The components of the system have following basic functions: [0026]
the camera 101 is used to capture and output digital images; [0027]
the depth sensor 102 is used to detect and output the distance from
the hand to the depth sensor 102. As to the candidate depth sensor,
the following sensors can be used. OptriCam is a 3D time of flight
(TOF) and other proprietary and patented technologies depth sensor,
it operating in the NIR spectrum, it provides outstanding
background light suppression, very limited motion blur and low
image lag. GrayPoint's BumbleBee is based on stereo image and
sub-pixel interpolation technology, which can get the depth
information real time. PrimeSense light coding depth sensor use
laser speckle and other technology. [0028] the processor 103 is
used to process data and output data to the display 104; and [0029]
the display 104 is used to display data it received from the
processor 103.
[0030] The problem the present invention solves is that when the
user uses his hand or other objects recognizable to the camera 101
and the depth sensor 102 to spatially inputs or handwrite two or
more strokes of a character in the air, how the system ignores the
moving trajectory of the hand between the beginning of a stroke and
the end of its previous stroke (for example, between the beginning
of the second stroke and the end of the first stroke of a
character) and correctly recognize every stroke of the character.
In order to solve the problem, a spatial region is used.
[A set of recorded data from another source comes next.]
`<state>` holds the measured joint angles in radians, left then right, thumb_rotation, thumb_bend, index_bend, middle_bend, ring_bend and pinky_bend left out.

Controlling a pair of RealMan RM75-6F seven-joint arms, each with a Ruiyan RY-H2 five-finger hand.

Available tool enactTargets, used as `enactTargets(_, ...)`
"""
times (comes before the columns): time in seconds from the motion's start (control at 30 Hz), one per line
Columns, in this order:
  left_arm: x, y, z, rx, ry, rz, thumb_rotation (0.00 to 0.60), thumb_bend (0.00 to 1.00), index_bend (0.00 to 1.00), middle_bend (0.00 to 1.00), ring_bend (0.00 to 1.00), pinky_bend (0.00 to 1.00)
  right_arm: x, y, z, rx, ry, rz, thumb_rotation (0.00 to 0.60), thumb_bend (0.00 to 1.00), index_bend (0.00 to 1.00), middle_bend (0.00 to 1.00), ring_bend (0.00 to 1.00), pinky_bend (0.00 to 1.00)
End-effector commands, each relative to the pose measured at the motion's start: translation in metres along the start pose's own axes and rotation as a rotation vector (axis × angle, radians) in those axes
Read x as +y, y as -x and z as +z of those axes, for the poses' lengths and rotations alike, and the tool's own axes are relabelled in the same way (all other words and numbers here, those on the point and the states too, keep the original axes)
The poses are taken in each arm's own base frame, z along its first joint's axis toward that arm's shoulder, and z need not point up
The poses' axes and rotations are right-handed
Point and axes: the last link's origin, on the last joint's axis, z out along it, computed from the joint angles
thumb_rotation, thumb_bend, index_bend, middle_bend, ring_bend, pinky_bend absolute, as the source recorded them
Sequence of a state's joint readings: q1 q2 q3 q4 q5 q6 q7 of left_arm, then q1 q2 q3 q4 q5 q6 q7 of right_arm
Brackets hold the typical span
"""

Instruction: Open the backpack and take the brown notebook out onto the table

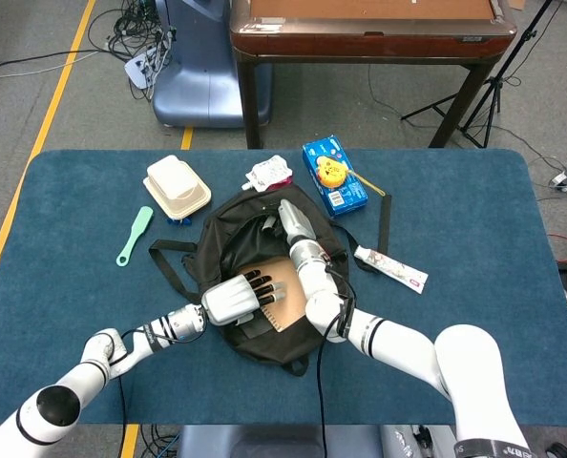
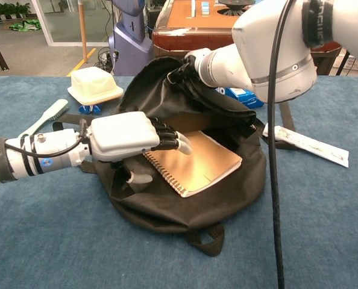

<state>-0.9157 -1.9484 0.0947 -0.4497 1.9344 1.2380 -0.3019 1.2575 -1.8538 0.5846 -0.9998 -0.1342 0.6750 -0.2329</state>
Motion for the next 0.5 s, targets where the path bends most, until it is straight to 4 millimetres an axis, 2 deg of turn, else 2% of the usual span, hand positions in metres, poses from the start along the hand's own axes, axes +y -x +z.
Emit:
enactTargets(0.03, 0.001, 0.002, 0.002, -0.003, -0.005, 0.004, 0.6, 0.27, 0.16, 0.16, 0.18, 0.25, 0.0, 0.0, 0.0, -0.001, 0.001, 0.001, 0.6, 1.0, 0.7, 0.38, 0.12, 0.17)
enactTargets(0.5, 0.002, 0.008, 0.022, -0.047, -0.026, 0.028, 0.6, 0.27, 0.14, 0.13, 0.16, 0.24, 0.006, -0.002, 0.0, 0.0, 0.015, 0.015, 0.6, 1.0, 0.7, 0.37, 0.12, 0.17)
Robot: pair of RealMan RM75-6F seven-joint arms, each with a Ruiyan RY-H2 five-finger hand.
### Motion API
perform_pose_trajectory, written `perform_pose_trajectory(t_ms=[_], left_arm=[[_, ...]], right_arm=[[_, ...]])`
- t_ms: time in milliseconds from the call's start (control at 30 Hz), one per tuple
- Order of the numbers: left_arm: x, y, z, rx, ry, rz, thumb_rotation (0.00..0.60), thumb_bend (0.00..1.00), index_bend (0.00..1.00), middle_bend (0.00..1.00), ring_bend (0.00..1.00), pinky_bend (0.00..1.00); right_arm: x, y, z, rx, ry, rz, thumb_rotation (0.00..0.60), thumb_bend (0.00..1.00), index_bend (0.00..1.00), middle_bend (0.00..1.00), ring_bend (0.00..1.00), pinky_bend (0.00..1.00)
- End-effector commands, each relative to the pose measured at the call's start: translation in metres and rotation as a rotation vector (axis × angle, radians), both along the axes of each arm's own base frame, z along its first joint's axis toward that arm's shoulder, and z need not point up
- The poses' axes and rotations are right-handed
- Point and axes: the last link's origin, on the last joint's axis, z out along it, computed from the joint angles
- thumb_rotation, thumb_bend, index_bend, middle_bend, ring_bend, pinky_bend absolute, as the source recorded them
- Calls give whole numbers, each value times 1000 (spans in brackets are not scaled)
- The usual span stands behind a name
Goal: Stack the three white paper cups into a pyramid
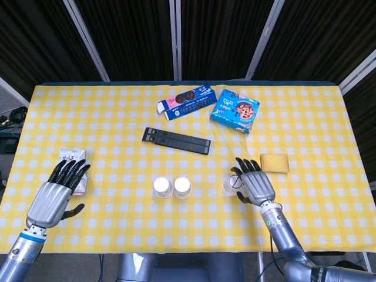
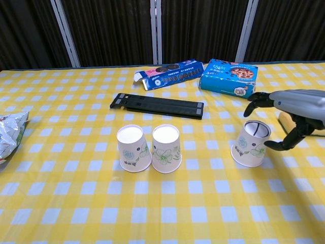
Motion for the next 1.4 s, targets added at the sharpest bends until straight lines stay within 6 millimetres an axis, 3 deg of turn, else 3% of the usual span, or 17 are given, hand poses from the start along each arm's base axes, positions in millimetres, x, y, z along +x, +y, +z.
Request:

As an
example, the spatial region is defined by two distance parameters,
i.e. the nearest distance parameter and the farthest distance
parameter. FIG. 2 is a diagram showing the definition of the
spatial region according to the embodiment of the present
invention. In the FIG. 2, value of the nearest distance parameter
is equal to Z, and value of the farthest distance parameter is
equal to Z+T
[0031] From the perspective of user interaction, the spatial region
is used for the user to input strokes of the character. When a user
wants to input a character, he moves his hand into the spatial
region and inputs the first stroke. After the user finishes
inputting the first stroke, he moves his hand out of the spatial
region and then moves his hand into the spatial region for
inputting a following stroke of the character. Above steps are
iterative until all strokes are inputted. For example, the user
wants to input a numeric character 4. FIG. 3A is a diagram showing
the moving trajectory of user hand captured and outputted by the
camera 101 without using the present invention. In other words,
FIG. 3A also shows the moving trajectory of user hand without depth
information (or called information on distance from the hand to the
depth sensor). Herein, we use the FIG. 3 to show the spatial moving
trajectory of the hand when the user wants to input 4. Firstly, the
user moves his hand into the spatial region to write the first
stroke from point 1 to point 2, then moves his hand out of the
spatial region and moves his hand from point 2 to point 3, then
moves his hand into the spatial region to write the second stroke
of the character 4 from point 3 to point 4.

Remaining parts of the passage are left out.